**To do**:
Search the records for the string "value", then copy each line where it appears.

**Records supplied**:
^^^^

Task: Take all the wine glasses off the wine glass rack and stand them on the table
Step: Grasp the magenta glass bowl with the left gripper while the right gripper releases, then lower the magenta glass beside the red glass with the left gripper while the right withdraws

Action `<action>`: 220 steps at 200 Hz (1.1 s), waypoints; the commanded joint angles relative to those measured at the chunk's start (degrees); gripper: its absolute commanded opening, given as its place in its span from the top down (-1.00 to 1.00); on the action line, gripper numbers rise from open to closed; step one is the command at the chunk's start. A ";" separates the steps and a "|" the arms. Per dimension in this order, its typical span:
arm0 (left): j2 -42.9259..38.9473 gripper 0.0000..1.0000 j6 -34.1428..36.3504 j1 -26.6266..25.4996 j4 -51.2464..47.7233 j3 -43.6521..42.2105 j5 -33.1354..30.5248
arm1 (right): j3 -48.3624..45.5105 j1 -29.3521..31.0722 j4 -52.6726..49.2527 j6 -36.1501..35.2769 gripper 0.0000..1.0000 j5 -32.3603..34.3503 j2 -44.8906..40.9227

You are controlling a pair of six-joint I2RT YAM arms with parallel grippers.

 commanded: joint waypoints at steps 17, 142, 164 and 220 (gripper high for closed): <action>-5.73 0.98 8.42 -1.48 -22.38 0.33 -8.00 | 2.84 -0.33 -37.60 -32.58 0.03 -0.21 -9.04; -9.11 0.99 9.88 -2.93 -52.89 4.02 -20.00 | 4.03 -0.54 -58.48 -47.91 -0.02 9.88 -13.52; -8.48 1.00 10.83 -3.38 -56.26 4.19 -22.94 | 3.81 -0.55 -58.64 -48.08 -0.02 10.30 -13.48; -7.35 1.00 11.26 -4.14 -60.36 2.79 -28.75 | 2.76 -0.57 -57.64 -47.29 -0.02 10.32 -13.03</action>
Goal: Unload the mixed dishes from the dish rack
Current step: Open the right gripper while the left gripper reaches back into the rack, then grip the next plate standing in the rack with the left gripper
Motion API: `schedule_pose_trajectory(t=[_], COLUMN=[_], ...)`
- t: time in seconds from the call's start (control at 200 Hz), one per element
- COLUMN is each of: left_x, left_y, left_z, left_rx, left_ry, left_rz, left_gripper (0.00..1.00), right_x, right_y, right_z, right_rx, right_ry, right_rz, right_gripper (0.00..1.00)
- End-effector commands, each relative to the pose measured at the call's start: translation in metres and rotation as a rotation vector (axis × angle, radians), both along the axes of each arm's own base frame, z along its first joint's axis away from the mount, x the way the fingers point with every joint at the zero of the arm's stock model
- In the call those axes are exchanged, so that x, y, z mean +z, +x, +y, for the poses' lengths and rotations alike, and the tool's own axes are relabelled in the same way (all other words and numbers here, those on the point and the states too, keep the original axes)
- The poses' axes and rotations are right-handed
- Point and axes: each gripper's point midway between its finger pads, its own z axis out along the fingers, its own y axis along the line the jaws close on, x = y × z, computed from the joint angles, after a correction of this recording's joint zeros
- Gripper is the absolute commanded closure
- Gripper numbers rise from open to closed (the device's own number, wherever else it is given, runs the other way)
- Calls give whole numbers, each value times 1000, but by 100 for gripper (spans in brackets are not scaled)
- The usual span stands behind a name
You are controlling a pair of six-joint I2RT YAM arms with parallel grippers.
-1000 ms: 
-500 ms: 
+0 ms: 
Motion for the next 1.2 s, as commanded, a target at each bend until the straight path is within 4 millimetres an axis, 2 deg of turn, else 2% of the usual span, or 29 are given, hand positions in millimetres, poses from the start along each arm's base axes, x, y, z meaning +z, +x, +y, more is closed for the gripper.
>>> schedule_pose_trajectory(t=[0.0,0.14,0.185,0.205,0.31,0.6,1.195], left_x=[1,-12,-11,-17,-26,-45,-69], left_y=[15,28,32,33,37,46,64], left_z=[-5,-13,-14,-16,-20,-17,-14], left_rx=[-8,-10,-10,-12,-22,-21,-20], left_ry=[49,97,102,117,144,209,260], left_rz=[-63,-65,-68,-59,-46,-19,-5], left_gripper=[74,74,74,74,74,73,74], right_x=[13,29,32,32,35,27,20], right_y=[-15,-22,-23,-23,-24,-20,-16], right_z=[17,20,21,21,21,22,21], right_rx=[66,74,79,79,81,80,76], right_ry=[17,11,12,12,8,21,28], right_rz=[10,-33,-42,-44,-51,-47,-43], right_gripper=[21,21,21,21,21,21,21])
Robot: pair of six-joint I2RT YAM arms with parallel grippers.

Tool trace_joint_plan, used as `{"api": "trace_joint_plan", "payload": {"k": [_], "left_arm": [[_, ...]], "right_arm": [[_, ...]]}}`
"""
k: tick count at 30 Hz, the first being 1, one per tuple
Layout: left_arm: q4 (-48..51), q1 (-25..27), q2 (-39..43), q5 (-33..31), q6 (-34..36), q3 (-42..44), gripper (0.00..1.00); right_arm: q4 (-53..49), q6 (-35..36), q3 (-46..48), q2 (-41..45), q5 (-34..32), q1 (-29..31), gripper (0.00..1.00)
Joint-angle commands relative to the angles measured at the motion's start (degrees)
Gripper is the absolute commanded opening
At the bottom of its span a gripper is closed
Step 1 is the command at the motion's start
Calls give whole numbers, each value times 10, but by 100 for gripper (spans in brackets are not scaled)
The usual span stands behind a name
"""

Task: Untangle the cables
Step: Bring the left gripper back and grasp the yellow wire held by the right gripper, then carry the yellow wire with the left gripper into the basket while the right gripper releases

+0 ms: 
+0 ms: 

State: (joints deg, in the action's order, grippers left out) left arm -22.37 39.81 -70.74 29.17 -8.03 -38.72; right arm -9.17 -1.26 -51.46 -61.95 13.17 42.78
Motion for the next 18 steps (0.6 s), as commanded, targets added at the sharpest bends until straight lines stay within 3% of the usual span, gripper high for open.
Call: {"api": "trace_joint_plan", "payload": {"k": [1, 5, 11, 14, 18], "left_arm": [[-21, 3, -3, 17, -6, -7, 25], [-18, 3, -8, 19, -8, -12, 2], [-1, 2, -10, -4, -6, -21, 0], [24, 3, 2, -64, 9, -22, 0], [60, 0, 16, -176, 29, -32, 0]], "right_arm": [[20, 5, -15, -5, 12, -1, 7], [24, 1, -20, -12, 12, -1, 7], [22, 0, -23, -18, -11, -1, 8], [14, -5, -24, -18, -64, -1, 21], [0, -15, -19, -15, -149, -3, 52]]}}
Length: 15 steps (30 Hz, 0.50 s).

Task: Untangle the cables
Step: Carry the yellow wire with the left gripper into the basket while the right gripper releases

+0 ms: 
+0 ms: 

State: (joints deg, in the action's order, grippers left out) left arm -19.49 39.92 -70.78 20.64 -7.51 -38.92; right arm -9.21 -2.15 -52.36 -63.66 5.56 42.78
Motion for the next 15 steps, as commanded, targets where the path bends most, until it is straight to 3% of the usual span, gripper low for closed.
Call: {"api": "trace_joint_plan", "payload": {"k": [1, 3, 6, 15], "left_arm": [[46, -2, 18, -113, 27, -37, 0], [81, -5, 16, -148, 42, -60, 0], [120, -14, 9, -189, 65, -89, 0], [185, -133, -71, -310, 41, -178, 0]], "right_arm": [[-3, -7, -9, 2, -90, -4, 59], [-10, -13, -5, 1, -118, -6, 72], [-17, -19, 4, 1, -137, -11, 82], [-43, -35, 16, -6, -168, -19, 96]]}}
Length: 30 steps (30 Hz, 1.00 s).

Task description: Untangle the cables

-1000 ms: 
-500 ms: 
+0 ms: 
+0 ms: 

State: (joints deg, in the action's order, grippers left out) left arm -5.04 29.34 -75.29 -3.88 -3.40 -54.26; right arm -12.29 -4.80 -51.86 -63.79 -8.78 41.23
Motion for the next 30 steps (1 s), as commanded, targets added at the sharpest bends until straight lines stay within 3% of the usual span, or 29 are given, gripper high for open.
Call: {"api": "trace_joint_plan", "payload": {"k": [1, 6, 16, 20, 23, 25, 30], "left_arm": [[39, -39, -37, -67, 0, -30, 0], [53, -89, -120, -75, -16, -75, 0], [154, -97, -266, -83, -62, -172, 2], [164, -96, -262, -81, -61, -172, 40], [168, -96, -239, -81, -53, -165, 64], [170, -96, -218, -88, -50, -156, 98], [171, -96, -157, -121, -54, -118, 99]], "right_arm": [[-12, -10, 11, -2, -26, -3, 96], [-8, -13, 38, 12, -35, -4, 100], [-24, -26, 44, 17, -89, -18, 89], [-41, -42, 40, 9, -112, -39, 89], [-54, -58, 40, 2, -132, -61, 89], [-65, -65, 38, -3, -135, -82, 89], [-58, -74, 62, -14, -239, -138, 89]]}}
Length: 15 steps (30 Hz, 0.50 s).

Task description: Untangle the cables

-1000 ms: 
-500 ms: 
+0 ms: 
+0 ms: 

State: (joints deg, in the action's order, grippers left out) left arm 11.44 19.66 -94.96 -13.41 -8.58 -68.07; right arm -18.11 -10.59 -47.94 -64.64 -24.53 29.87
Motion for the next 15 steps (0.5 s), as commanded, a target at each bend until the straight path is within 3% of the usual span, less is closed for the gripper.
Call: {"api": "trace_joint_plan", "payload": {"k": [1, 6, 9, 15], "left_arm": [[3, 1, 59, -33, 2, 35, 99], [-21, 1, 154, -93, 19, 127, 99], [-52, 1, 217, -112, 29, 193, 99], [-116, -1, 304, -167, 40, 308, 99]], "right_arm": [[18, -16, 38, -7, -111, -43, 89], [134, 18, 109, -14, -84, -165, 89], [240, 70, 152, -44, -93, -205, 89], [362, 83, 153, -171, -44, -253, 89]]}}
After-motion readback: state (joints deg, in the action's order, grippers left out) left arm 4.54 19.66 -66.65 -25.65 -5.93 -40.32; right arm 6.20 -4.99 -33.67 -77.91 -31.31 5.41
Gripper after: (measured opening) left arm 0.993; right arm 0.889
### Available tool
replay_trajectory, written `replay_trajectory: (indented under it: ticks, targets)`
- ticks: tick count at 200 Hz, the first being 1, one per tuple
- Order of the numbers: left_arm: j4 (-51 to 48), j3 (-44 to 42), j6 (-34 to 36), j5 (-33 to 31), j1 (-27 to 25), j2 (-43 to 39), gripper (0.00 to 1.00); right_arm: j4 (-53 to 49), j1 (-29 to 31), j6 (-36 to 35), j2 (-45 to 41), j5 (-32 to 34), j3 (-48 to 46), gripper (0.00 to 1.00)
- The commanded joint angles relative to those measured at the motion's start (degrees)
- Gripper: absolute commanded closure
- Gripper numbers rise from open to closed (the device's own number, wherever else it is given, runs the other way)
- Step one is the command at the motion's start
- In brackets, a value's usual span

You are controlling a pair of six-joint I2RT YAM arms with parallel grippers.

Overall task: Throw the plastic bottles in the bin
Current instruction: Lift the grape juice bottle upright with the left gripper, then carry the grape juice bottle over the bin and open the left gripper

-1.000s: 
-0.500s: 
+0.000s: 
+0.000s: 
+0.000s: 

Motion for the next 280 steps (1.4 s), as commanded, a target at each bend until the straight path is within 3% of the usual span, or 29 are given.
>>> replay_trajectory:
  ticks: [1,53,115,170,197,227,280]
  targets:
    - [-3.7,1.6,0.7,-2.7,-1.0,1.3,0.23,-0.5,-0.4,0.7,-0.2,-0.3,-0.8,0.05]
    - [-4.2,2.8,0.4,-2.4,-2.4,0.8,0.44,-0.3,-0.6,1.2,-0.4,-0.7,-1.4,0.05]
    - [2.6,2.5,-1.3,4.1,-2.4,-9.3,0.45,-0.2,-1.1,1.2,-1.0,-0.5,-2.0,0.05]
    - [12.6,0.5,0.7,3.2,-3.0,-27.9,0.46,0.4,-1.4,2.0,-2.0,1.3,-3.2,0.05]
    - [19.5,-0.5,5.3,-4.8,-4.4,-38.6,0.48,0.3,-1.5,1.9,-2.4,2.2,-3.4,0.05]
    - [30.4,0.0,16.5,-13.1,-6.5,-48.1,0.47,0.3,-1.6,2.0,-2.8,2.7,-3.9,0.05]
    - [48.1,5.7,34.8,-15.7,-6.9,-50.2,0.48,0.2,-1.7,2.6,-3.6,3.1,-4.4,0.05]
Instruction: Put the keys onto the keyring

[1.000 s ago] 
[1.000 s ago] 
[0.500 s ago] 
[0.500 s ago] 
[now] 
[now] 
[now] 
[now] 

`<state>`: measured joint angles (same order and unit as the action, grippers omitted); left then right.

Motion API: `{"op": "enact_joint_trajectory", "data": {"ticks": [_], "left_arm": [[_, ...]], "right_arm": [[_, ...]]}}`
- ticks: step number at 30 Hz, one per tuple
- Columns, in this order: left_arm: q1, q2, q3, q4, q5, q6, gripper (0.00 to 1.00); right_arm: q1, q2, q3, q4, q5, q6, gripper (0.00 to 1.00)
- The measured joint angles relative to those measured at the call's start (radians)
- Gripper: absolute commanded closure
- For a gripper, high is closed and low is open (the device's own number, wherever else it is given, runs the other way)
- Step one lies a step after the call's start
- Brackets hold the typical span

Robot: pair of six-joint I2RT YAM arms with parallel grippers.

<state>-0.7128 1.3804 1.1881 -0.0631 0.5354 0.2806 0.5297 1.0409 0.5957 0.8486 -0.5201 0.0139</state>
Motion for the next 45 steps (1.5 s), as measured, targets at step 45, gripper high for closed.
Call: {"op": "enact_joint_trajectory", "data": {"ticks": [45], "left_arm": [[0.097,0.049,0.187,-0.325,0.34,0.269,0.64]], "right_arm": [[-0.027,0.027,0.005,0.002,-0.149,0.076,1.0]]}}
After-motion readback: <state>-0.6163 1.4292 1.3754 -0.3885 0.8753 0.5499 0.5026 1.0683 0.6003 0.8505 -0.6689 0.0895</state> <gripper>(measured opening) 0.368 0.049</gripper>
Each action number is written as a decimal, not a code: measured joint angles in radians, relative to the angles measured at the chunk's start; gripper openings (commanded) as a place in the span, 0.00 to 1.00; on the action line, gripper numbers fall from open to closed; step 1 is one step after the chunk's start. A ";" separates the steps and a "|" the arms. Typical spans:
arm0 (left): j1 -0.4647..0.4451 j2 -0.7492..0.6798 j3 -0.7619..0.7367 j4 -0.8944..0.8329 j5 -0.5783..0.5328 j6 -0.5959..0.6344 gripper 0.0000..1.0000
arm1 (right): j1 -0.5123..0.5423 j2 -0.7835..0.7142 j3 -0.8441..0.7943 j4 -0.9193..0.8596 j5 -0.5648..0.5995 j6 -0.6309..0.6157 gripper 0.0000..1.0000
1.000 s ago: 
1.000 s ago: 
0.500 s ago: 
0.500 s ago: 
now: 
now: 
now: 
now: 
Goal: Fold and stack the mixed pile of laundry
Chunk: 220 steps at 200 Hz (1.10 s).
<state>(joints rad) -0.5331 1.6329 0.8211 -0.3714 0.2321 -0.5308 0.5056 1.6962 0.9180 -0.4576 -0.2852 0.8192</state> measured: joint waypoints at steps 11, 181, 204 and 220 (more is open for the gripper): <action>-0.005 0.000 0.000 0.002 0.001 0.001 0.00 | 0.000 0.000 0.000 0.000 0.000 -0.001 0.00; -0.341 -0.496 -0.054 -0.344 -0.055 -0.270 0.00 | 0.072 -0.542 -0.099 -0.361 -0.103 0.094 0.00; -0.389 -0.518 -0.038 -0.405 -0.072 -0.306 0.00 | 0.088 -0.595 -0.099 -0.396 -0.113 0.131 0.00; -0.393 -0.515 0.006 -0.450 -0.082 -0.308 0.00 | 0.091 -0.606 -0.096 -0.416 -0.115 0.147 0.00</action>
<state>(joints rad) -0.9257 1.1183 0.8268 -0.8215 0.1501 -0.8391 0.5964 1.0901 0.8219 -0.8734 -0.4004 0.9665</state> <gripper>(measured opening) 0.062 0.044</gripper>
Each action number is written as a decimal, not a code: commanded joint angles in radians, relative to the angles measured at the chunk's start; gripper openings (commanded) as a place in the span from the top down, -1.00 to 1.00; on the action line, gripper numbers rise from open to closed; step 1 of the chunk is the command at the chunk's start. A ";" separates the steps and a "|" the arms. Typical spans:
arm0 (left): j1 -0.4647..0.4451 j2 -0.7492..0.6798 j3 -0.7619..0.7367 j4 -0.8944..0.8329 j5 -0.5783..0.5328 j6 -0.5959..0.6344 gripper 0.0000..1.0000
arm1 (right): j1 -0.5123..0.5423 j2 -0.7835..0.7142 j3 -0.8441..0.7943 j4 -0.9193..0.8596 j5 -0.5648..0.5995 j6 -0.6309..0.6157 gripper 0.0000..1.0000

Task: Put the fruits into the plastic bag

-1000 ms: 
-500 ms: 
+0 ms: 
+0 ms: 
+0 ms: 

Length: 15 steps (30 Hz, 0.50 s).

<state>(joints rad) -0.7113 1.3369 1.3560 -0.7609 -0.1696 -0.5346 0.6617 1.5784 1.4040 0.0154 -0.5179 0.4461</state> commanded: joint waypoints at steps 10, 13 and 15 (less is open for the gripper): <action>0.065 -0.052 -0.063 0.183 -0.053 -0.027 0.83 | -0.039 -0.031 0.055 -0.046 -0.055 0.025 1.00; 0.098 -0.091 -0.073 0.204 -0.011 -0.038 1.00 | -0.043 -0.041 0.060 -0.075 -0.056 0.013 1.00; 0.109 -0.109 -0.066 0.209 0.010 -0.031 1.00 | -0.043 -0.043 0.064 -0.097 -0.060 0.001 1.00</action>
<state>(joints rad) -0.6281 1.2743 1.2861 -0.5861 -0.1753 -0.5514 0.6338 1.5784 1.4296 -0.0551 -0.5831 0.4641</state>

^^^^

**Output of the task**:
- Calls give whole numbers, each value times 1000, but by 100 for gripper (spans in brackets are not scaled)
Calls give whole numbers, each value times 10, but by 100 for gripper (spans in brackets are not scaled)
- In brackets, a value's usual span

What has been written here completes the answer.